In reality, as a report from Sen. Bernie Sanders (I-VT) indicates, drug companies have inflated the price of 688 different drugs since Trump’s inauguration, including one drug for a rare liver disease that went up 1,555 percent. Another 87 drugs went up in price just since Trump asked companies in July to lower prices, including from Pfizer, the cooperating company in this announcement.
Pfizer is a good case in point, in fact. In a bid to force companies to do his will, Trump imposed 100 percent tariffs on pharmaceutical products made abroad. Pfizer got a three-year exemption from those and future tariffs in exchange for playing ball. (In fact, most major drug companies were mostly spared from the allegedly painful tariffs.) The thing that Pfizer is giving up—a limited, vague reduction in some prices for some drugs—is not a material harm to their profits at the expense of patients.
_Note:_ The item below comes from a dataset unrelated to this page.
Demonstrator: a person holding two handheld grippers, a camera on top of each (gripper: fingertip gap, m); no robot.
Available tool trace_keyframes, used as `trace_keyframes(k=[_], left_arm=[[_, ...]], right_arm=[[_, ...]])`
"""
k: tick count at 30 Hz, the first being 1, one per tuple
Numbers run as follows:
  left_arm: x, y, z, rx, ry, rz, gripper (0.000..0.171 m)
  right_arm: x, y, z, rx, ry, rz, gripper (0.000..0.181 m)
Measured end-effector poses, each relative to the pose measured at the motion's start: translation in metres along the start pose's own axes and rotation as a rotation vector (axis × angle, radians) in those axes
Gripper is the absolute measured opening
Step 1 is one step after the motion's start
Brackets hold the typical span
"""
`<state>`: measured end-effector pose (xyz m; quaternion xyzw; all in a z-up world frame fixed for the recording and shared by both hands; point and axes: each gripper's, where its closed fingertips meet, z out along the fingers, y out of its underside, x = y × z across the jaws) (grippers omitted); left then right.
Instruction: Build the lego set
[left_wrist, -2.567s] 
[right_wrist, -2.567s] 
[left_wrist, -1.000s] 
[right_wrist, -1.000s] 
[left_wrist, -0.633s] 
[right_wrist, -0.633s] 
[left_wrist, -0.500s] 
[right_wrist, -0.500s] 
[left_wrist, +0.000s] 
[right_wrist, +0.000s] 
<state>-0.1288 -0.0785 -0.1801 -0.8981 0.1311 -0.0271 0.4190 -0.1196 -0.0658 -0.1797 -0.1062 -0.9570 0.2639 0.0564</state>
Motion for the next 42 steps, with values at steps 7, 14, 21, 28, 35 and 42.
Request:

Their stock jumped 6.8 percent on this announcement, and one stock analyst said “this appears largely benign” for the company’s bottom line.
I would expect other drug companies to follow Pfizer’s model; the downside is trivial, and the upside of getting Trump out of their hair is immense. Meanwhile, their fight against changes to list prices remains intact.
The Trump administration’s One Big Beautiful Bill Act included a provision that prevented certain high-cost drugs from being eligible for Medicare price negotiation, something drug companies lobbied hard for. This will protect several billion dollars in profits. The fact that drug companies continue to chip away at and even sue to block (so far unsuccessfully) drug price negotiation, while happily setting up direct-to-consumer websites to give a few people cheaper prices tells you about the game that’s being played here. If you want to cut drug prices, you negotiate to cut the actual price actually paid by significant numbers of patients, rather than push to industry-created websites that have select discounts for a few while keeping the real price the same.
The first instinct of expecting a Trump announcement to be an overhyped sham is once again confirmed as the sensible reaction.